E questa fu l’accoglienza che la Patria matrigna pensò di riservare loro, “agli imboscati d’Oltralpe” come sdegnosamente li aveva definiti Gabriele D’Annunzio. In C. Salsa, Trincee Confidenze di un fante, Milano, 1982, p.257, si legge della cinica risposta del generale comandante della piazza di Trieste ad un sergente, che si lamentava per la fame e per il freddo e chiedeva del pane “per loro era disponibile soltanto del piombo e ciò ben stava a dei traditori della Patria”.

Su questo capitolo tragico e ambiguo della nostra storia nazionale, il regime fascista stese strategicamente una cortina di silenzio, della guerra si conservò solo un ricordo celebrativo patriottico, delle atrocità commesse dagli austriaci e tedeschi sui prigionieri italiani fu proibito parlarne poiché nel frattempo questi erano divenuti i nuovi alleati degli italiani. Parimenti si omise il racconto e il ricordo delle sofferenze patite dalle popolazioni italiane durante l’anno di occupazione austriaca e anche il numero elevatissimo delle perdite civili.

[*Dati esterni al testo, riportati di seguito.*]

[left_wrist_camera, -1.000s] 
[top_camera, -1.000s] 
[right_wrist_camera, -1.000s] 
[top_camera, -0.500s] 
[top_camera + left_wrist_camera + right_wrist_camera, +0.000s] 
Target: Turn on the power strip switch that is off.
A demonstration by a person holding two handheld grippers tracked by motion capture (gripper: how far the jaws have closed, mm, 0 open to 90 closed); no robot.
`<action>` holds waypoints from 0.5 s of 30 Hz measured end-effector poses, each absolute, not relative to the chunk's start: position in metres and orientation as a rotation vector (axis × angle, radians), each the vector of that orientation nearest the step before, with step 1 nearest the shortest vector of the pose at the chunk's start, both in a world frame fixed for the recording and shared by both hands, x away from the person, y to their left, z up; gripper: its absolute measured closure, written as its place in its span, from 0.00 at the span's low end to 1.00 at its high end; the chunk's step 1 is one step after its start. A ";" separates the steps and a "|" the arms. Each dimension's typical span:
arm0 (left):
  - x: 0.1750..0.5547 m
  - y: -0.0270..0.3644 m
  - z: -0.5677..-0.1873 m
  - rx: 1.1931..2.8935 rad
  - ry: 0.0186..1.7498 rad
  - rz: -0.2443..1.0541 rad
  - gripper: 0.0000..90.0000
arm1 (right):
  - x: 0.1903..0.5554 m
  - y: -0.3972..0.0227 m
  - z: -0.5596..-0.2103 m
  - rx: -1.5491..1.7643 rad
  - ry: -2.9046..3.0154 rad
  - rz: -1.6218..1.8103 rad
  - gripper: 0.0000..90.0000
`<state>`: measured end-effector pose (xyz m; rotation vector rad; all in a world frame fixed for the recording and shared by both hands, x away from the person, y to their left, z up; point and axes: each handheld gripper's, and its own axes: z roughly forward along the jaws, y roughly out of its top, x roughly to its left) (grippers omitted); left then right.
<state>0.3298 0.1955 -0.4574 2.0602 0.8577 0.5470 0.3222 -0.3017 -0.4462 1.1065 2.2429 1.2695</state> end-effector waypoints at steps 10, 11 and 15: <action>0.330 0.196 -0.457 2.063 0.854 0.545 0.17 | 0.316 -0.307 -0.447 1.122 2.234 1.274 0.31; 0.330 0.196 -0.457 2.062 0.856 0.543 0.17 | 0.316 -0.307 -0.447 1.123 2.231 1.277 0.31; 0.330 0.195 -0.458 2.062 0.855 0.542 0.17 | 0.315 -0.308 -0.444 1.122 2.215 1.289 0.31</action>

Così cancellato, nel corso di due generazioni, il ricordo di quella terrificante carneficina che era stata la I guerra mondiale (complessivamente per gli Stati belligeranti 13 milioni di morti, 20 milioni di feriti e di mutilati), gli italiani furono pronti ad assorbire il nuovo bellicismo mussoliniano e si lasciarono trascinare in un altro gorgo e in un’altra irresponsabile avventura.